— Мне идти надо.
— Куда идти? Стой! Я сигнала жду.
Во дворе появился дядя Вася. Он зашел за дом, вывел оттуда мотоцикл с коляской. Сашка снял со столбика проволочную петлю и оттянул одну секцию плетня в сторону. Дядя Вася завел мотоцикл, проехал мимо, не глядя. Сашка поставил плетень на место, проводил долгим взглядом мотоцикл и, когда дядя Вася скрылся из вида, сказал шепотом:
— Все! Потренькаешь на одной струне, если кто пойдет в этот переулок, к оврагу.
— Зачем? — испугался Сережа.
— Ну не потренькаешь, так постой с гитарой. Чего ты животом дышишь? Ты ноздрями дыши.
Он проскользнул во двор. Сережа, чтобы не стоять на улице с гитарой, двинулся в тупичок. На краю оврага он сел в кустах так, чтобы его не было видно. Из-под ног сорвался камень. Сережа услышал, как он плюхнулся на дне оврага в воду. И почти тотчас же он услышал приближающееся стрекотание мотоцикла. Дядя Вася ехал по картофельному полю на той стороне оврага. Потом он выключил мотор. Сашка вылез на той стороне из оврага и побежал к мотоциклу. Они повозились немного у картофельного бурта, и мотоцикл, взревев, тяжело завилял по пахоте. Сашка некоторое время бежал рядом, подталкивал, потом вспрыгнул на заднее сиденье. Мотоцикл остановился на той стороне оврага, напротив огорода Марфы-монашки. Они взяли из люльки по мешку картошки и побежали к оврагу, тяжело пригибаясь к земле. Дядя Вася и Сашка скрылись в овраге и через некоторое время вынырнули на огороде Марфы-монашки. Они высыпали картошку из мешков в бабкин бурт и замерли, озираясь, прислушиваясь. Сашка тяжело дышал, из горла дяди Васи воздух вырывался со свистом.
— Еще! — прохрипел дядя Вася.
Оба перелезли через плетень и скрылись в овраге. Все это делалось белым днем, мотоцикл стоял на той стороне оврага на виду у всей деревни. Сережа вылез из кустов, открыл калитку, положил гитару во дворе на колоду так, чтобы Сашка ее сразу увидел, и, не оглядываясь, зашагал по улице прочь от этого места.
После купания в море Леля сидела на балконе в кресле-качалке, закутавшись в махровый халат, читала книжку. Мама лежала рядом в шезлонге. Перелистнув страницу с картинкой, где был изображен восточный базар, Леля сказала:
— Мам, подай мне это…
Она лениво протягивала руку, и пальчик ее безвольно повис в воздухе.

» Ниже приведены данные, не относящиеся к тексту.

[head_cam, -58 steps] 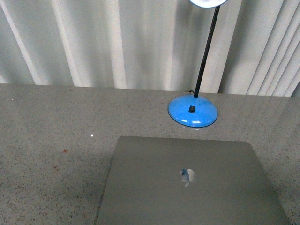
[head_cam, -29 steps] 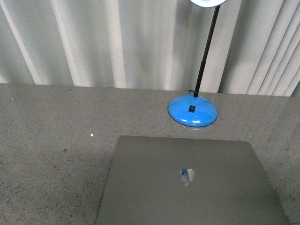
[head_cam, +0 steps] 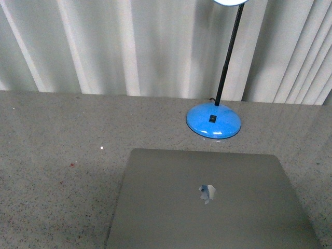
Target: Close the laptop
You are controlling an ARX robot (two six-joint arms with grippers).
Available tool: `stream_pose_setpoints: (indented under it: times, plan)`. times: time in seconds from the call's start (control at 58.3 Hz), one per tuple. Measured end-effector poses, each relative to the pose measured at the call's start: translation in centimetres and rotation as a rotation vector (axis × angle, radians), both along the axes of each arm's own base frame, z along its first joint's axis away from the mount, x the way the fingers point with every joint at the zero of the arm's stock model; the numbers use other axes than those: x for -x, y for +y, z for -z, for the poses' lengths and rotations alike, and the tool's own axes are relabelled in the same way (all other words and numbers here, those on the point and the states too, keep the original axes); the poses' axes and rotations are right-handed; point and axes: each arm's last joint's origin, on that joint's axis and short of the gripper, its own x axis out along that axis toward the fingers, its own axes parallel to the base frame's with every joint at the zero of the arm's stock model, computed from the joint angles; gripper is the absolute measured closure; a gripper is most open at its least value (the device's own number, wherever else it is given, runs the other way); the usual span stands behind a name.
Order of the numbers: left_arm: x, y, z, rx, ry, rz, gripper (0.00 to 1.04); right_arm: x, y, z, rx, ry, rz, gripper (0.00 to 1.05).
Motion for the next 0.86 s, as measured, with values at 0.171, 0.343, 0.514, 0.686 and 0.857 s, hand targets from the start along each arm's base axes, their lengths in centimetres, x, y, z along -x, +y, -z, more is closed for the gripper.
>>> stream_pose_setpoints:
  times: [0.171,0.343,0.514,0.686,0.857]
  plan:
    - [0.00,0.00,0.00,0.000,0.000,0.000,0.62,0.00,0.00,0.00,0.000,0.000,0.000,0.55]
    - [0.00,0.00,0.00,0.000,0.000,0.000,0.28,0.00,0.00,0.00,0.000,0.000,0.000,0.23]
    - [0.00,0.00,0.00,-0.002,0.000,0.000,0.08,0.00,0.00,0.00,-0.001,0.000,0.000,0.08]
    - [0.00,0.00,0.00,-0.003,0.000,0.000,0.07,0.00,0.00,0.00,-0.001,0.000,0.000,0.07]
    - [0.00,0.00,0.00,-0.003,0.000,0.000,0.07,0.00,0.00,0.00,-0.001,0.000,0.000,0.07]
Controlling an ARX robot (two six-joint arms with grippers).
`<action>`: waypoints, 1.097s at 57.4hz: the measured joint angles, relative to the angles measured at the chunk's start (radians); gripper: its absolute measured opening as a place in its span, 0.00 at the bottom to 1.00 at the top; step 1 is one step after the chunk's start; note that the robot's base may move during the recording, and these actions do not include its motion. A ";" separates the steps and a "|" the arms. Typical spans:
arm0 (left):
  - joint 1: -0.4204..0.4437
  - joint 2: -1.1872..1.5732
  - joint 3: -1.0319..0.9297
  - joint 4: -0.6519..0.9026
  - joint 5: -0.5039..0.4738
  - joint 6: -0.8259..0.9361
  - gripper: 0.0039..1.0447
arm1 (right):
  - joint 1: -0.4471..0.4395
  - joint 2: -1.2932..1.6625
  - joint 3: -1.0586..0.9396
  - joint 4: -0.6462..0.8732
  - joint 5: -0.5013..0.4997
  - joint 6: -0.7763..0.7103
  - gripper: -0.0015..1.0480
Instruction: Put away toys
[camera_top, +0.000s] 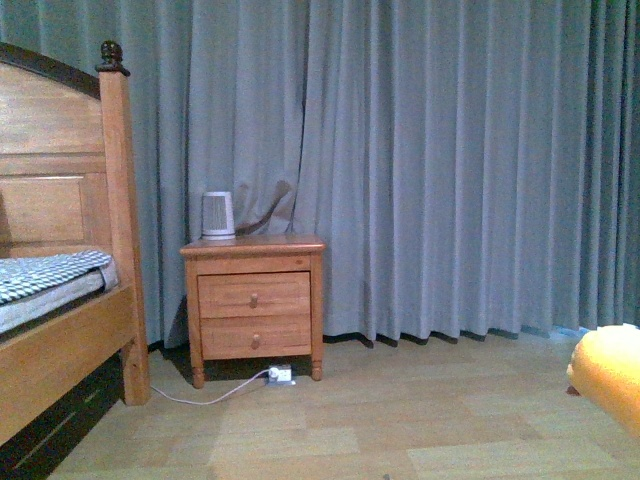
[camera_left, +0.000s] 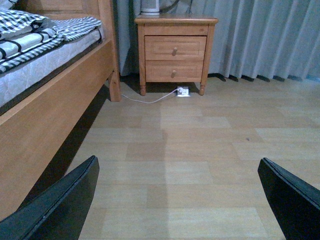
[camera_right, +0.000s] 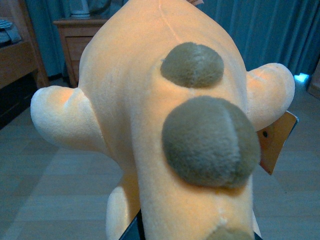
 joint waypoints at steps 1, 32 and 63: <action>0.000 0.000 0.000 0.000 0.000 0.000 0.94 | 0.000 0.000 0.000 0.000 0.000 0.000 0.07; 0.000 0.000 0.000 0.000 0.000 0.000 0.94 | 0.000 -0.001 0.000 0.000 0.002 0.000 0.07; 0.000 0.000 0.000 0.000 0.000 0.000 0.94 | 0.000 -0.001 0.000 0.000 0.003 0.000 0.07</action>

— Что, Ляля? — спросила мама.
— Ну, это…
Пальчик ее продолжал висеть в воздухе, она делала им едва заметное движение, надеясь, что ее мама, доктор экономических наук, человек сообразительный, и так поймет. И хотя мама примерно догадывалась, что нужно дочери, но ее оскорблял и раздражал этот безвольно опущенный вниз пальчик.
— Что, Ляля? Что тебе подать?
— Винограду, — наконец вспомнила Ляля.
— Пойди возьми сама.
— Ну, мама, ты видишь, я занята.
Мама полежала еще с минуту, встала и пошла за виноградом.
Глава двадцать шестая
Картофельная песня
Девочки, которые не пошли в кино, стирали около мостков. Ниже по течению, метрах в тридцати, на выброшенной на берег коряге сидел Сережа, ждал Валеру Куманина. Тот прибежал, придерживая на голове соломенную шляпу, зажимая под мышкой сверток с бельем и успевая на бегу подбрасывать колечко и ловить на нос клоуна. Сначала Валера подбежал к девчонкам, кинул Оленьке Петрушиной сверток с бельем.
— Чтоб выстирать, выгладить и накрахмалить к утру, — крикнул он.
К Сереже он уже подходил шагом. Сел рядом с ним на корягу, подбросил колечко, поймал.
— Знаешь, денег ни у кого нет, все протратились. Письмо вот. Лежало у Зои Павловны. Я взял. От матери?
— Да, — сказал Сережа.
Он разорвал конверт. На маленьком листочке было написано несколько ничего не значащих слов о домашних делах, на большом листе был отпечатан текст какой-то песни.